Review: The Unbearable Book Club For Unsinkable Girls by Julie Schumacher

from goodreads

I'm Adrienne Haus, survivor of a mother-daughter book club. Most of us didn't want to join. My mother signed me up because I was stuck at home all summer, with my knee in a brace. CeeCee's parents forced her to join after cancelling her Paris trip because she bashed up their car. The members of "The Unbearable Book Club," CeeCee, Jill, Wallis, and I, were all going into eleventh grade A.P. English. But we weren't friends. We were literary prisoners, sweating, reading classics, and hanging out at the pool. If you want to find out how membership in a book club can end up with a person being dead, you can probably look us up under mother-daughter literary catastrophe. Or open this book and read my essay, which I'll turn in when I go back to school.


I was VERY excited to read this book. I love book clubs and books about book clubs and that was enough to get me psyched about The Unbearable Book Club For Unsinkable Girls. And I did enjoy reading it, not just because I loved the literary references and banter between the four very different girls who are (well, three of them are) forced by their parents to be a part of a mother-daughter book club, but also because it was very different from what I expected!

The Unbearable Book Club For Unsinkable Girls is in the form of Adrienne's summer essay to her teacher. Every chapter starts out with her definition of one of the several things a story consists of- the protagonist, antagonist, dialogue (why isn't it called a trialogue when it's a conversation between three people?, Adrienne asks), metaphors, the climax and so on, and the chapter that follows relates to the theme. I enjoyed reading Adrienne's thoughts about what a story contains and so I really enjoyed the structure of this book.

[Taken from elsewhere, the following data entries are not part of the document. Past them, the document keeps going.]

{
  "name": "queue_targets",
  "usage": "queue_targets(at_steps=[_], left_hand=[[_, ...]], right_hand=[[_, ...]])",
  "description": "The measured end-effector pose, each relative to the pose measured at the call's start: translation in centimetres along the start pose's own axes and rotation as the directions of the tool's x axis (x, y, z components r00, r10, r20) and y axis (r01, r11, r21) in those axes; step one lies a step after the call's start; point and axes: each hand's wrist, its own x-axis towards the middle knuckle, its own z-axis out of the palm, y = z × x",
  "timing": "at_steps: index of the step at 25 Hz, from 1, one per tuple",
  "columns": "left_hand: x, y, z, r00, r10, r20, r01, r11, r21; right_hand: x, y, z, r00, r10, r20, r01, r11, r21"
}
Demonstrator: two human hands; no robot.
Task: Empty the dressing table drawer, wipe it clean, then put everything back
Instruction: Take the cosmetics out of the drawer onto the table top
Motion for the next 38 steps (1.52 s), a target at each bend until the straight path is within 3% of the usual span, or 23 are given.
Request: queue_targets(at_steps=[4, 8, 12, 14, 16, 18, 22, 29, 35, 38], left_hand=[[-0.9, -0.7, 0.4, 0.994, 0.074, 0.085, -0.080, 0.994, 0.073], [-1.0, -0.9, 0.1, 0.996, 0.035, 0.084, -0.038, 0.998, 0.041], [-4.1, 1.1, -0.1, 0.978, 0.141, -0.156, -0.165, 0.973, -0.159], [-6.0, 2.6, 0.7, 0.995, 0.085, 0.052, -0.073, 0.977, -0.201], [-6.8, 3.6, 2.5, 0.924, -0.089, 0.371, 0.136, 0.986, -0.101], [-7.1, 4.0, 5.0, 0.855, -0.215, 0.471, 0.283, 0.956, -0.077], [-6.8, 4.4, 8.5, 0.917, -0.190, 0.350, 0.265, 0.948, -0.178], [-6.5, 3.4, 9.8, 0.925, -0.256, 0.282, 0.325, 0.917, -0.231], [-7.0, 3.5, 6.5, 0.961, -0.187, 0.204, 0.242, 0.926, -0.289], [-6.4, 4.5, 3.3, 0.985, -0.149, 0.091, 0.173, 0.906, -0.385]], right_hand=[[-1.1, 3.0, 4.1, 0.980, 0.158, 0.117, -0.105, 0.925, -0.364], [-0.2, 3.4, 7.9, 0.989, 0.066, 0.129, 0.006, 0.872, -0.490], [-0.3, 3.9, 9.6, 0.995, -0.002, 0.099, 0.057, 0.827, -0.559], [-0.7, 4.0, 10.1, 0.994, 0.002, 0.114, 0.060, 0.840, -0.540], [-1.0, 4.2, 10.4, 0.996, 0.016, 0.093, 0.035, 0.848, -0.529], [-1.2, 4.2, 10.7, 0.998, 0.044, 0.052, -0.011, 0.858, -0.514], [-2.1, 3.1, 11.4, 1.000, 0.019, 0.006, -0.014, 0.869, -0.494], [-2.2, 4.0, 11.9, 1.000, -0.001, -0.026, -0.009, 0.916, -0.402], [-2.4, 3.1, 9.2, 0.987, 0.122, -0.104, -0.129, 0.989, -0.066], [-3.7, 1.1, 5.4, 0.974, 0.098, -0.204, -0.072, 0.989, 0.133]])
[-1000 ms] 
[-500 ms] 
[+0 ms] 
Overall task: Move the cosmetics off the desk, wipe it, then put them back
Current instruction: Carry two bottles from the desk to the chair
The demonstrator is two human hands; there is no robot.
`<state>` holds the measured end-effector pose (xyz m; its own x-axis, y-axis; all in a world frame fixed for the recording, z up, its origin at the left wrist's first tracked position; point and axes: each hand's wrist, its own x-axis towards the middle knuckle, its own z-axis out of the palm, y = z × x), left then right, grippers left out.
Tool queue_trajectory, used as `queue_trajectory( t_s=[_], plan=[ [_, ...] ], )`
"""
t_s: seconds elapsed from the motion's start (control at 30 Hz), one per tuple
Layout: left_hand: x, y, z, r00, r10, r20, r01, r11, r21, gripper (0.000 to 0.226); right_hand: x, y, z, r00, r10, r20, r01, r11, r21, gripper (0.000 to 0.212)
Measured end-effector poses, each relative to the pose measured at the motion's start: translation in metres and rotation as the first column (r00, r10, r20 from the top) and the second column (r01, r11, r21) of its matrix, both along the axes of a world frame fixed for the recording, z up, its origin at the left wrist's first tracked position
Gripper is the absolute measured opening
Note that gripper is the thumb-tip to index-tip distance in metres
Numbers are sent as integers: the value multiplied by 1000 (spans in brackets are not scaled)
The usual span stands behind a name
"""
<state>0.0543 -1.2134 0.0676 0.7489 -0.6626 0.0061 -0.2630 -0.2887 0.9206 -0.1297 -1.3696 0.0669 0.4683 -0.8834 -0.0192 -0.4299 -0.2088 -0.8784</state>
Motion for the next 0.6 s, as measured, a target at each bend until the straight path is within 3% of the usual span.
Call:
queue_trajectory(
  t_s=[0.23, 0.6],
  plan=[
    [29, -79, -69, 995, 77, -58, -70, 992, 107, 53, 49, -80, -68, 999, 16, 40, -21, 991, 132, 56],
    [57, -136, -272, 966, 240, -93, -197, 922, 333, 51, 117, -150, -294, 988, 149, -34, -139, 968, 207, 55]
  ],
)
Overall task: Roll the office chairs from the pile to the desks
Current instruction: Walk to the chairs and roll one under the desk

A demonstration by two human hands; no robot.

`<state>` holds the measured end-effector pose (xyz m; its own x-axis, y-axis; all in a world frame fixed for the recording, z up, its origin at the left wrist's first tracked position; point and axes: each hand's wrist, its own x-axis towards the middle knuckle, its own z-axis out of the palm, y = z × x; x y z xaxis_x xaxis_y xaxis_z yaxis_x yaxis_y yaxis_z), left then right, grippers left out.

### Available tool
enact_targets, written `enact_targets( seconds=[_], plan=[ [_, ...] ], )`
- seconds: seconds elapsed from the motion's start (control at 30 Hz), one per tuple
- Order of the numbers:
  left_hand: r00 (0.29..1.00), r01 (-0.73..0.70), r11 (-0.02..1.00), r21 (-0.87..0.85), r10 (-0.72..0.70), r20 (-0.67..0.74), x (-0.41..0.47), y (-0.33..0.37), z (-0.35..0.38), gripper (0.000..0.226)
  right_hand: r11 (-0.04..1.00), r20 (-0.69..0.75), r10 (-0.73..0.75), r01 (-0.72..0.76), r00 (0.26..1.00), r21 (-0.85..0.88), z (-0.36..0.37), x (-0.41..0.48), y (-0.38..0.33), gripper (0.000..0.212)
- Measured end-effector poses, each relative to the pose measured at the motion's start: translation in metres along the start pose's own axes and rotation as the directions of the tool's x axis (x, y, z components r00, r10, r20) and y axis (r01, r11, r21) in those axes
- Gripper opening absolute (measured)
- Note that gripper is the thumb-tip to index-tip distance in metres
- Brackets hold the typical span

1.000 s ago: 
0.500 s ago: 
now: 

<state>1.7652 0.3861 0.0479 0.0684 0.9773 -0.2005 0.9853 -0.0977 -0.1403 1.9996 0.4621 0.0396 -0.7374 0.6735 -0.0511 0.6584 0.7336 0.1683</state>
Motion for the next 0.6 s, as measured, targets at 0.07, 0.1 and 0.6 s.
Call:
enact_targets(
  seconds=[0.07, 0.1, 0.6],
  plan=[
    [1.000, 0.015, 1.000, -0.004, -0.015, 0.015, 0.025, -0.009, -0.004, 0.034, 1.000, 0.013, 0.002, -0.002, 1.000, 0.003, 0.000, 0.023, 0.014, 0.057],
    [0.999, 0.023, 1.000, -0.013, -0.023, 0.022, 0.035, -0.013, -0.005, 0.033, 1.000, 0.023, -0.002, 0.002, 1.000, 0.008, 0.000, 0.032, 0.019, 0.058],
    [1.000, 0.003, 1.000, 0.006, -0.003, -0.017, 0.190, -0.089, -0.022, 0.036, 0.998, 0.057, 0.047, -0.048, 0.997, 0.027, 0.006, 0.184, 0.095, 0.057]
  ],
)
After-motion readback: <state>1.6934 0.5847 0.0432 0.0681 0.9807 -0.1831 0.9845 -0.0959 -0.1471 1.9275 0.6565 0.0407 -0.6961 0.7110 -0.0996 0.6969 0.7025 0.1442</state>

Adrienne was an amazing narrator! Adrienne is pushed by popular-girl-who-messes-with-people's heads, CeeCee (you know the type) into questioning who she really is, what she's all about as well as the absence of her father and her relationship with her mother. All these issues were dealt with a little erratically, but believably. Adrienne was someone I could connect with from the beginning. Her love for books is described so well in several places and yet, she's not someone who is opinionated. She loses herself in a book and at the end of it, all she can say is, I liked it. I could relate to that. It was one of the reasons why I started this book blog. 

The relationship between Adrienne and her mother was also very realistic. I loved the mother-daughter element of this book. The mothers weren't just relegated to the background like they usually are in YA; their presence was felt throughout. The relationship between the girls was also very realistic. Adrienne, Jill, CeeCee and Wallis were the four girls in the book club and they couldn't be more different. Arienne was, in her words, a question mark, Jill was an over achiever, CeeCee was popular and Wallis was a mystery. It was refreshing how all of them recognised how different they were and none of them expected to bond and become insta BFFs (and they weren't just telling themselves that, they accepted it from the beginning).

Naturally, as a result of being practically the only people left behind in Delaware for the summer, the four girls had to spend a lot of time together. They talked and they learned unexpected things about each other. CeeCee surprised me, there was more to Jill and we were tortuously kept in the dark about Wallis's family life. But that didn't make them any less different at the end of the summer and the book club remained their only common ground. They will probably go back to their different groups at the beginning of the school year but maybe their experiences in the summer did change them a bit and helped them do things they usually wouldn't have done.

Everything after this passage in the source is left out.